Domestic nuclear industry goes large as the first 540 MW reactor goes active and already plans for larger still are announced.

The 540 MW Tarapur Atomic Power Project (TAPP)-4, India’s largest totally indigenously built nuclear reactor, has reached criticality. The reactor, on the Arabian sea coast at Tarapur in Thane district of Maharashtra is expected to be joined by TAPP-3, a twin unit of TAPP-4, which is due reach criticality in March 2006. Both reactors are adjacent to the first two reactors built at Tarapur in the late 1960s by GE.

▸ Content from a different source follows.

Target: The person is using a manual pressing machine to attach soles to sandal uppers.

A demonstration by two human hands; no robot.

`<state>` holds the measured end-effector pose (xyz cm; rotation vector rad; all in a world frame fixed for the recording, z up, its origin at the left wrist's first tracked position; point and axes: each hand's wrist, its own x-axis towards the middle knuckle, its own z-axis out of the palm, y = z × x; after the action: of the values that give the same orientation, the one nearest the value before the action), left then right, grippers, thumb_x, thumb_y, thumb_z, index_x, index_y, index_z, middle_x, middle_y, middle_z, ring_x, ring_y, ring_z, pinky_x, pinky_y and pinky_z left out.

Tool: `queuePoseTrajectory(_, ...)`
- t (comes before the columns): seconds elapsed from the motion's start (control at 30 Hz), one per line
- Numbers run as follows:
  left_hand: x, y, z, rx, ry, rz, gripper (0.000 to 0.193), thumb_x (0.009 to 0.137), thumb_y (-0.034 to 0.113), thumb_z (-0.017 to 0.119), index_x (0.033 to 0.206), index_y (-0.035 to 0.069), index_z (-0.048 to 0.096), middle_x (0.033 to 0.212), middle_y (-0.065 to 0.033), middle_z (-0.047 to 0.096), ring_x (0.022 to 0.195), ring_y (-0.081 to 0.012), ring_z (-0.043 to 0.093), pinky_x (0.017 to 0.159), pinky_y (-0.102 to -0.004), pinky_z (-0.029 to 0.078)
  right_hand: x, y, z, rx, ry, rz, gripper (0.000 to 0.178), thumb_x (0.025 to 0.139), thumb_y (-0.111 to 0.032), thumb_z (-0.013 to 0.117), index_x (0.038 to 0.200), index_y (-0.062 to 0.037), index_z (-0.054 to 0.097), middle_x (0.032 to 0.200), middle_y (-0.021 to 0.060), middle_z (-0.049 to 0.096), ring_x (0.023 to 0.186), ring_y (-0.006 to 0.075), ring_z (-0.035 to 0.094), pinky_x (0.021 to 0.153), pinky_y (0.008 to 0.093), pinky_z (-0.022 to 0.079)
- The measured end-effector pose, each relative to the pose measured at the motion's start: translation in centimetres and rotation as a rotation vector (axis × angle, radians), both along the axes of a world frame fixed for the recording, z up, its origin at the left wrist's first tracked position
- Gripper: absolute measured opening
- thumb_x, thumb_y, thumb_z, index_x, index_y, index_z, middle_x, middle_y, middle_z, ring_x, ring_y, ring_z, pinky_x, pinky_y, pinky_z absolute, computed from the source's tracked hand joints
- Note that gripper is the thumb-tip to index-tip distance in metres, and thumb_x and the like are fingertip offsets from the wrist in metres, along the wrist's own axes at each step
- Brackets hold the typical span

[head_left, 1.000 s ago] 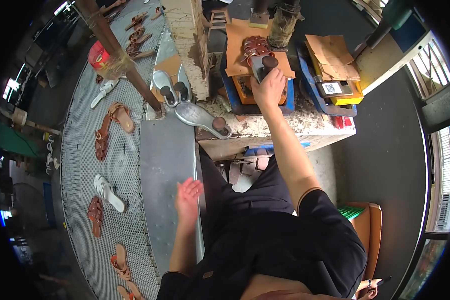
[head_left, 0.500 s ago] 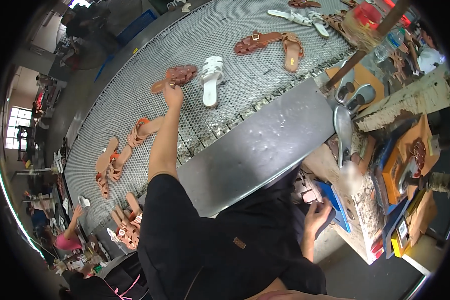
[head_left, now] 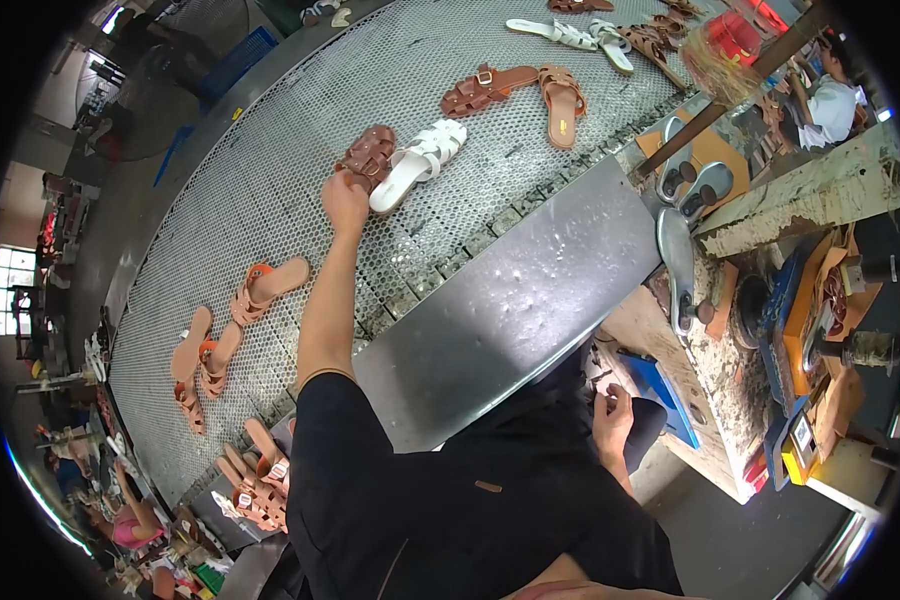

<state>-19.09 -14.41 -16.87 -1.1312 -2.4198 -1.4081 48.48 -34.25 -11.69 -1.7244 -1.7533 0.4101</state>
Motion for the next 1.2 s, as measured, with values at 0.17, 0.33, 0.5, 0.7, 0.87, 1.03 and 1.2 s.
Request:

The reactors have reportedly been developed ahead of schedule, taking less than five years, and below costs. The original costs of construction of both TAPP-3 and 4 was expected to be Rs 8,000 crores ($1.86 billion) but apparently came in at Rs 6,000 crores ($1.39 million). Consequently, power from the plant will be sold for Rs.2.65 (¢6.1/kWh) as opposed to the initial estimate of Rs 3.5/kWh (¢8.1/kWh). Maharashtra would receive 39% of the outout from the two new reactors, Madhya Pradesh 19% and Gujarat 17%, while some would be allotted to Goa, Daman and Diu. The Centre would also retain a share for allotment to power deficient states. TAPP-4 is expected to begin commercial operations in August.

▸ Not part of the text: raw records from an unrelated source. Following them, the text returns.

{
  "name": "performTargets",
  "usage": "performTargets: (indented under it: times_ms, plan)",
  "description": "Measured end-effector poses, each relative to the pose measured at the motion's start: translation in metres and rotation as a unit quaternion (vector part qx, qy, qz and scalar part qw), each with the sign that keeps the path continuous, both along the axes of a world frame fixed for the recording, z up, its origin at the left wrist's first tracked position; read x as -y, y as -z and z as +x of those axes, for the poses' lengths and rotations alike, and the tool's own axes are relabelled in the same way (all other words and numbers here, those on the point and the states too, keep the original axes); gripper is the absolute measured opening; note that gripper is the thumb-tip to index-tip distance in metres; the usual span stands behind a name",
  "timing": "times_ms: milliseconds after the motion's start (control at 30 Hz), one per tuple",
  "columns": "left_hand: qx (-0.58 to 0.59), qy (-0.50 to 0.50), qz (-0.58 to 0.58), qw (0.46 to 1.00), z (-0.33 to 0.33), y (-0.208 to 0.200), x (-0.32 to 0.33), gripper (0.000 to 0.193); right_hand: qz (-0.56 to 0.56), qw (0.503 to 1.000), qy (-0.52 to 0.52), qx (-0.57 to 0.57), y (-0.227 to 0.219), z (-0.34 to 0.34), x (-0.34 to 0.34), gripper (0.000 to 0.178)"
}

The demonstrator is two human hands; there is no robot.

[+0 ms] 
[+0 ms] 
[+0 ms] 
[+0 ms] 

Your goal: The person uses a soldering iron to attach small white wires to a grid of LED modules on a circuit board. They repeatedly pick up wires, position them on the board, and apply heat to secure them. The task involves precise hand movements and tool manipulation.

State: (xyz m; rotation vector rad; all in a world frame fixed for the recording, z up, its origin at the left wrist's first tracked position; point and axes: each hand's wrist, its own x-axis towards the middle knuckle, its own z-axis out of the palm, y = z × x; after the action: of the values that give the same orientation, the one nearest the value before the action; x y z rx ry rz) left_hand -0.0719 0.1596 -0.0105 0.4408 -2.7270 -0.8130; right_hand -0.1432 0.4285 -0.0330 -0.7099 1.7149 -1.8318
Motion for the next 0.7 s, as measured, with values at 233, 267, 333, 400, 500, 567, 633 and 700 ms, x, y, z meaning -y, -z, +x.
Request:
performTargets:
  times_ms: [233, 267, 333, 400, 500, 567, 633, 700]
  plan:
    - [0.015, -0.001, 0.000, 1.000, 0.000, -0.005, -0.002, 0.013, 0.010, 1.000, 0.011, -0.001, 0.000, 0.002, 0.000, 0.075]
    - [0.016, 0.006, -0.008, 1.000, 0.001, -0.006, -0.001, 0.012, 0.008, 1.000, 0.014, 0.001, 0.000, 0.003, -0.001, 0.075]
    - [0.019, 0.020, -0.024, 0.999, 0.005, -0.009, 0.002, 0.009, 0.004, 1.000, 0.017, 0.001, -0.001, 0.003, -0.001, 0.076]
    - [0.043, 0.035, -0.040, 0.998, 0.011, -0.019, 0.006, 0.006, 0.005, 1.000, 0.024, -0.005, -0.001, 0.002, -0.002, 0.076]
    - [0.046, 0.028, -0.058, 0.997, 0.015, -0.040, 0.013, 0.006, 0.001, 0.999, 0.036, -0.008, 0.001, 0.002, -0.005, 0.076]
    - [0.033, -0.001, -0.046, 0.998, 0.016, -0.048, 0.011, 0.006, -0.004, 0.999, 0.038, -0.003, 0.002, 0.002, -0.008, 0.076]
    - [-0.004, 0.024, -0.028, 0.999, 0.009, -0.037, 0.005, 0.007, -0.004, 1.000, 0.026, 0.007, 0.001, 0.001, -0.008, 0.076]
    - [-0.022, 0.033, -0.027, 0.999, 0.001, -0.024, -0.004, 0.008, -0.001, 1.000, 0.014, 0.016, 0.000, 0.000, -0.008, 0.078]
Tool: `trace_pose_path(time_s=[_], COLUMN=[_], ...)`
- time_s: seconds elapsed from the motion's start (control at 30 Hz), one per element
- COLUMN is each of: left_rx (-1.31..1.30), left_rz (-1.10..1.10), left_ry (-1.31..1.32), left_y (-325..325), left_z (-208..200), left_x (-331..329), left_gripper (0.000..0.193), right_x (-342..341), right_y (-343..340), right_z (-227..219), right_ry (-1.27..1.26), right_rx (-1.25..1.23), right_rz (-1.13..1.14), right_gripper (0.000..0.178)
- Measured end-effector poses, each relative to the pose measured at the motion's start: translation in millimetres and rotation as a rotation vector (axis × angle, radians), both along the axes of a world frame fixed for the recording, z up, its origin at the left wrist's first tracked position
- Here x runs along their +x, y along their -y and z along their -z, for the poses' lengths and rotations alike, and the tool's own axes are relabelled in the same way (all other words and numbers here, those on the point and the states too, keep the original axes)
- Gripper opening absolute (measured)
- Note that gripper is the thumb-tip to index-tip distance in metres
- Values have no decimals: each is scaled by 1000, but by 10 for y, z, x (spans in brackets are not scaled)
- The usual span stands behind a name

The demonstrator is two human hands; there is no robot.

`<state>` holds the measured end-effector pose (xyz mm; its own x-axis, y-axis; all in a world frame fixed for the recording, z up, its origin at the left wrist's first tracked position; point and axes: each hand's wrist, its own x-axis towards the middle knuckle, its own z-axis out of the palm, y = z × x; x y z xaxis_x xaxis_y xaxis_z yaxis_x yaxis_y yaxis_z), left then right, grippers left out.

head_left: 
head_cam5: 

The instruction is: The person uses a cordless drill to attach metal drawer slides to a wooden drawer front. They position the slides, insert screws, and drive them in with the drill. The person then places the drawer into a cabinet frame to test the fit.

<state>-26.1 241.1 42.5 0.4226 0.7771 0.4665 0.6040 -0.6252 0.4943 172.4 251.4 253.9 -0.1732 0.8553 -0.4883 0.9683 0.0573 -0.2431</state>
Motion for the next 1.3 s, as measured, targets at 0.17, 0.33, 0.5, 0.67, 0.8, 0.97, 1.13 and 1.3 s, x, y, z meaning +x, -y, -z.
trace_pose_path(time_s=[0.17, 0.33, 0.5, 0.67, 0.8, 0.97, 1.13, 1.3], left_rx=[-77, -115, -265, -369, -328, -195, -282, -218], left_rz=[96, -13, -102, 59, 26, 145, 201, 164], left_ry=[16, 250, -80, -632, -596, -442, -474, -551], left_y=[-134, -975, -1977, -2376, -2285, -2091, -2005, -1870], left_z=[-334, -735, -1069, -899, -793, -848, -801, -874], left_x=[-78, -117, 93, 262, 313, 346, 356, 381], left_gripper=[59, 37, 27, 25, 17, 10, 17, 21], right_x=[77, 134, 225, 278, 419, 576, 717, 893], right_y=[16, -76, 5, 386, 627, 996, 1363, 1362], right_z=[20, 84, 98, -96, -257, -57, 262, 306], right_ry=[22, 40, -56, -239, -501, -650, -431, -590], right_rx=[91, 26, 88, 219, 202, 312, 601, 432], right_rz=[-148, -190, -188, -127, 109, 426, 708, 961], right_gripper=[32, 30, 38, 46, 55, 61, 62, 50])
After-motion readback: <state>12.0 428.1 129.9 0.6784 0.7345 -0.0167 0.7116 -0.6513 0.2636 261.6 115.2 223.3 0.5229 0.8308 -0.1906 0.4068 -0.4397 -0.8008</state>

Anil Kakodkar, Chairman of the Indian Atomic Energy Commission (AEC), said that the development signified an important turning point in building larger units. The focus would now be on building nuclear power reactors with a capacity of 700 MW. This echoed S.K. Jain, chairman and managing director of the Nuclear Power Corporation of India Limited (NPCIL), who unveiled ambitious plans to build two 700 MW reactors, another two reactors of 1,000 MW each and the Advanced Heavy Water Reactor (AHWR) of 300 MW capacity before March 2007. The NPCIL has already built 12 smaller Pressurised Heavy Water Reactors (PHWRs) of 220 MW or less which use uranium fuel and heavy water as both moderator and coolant.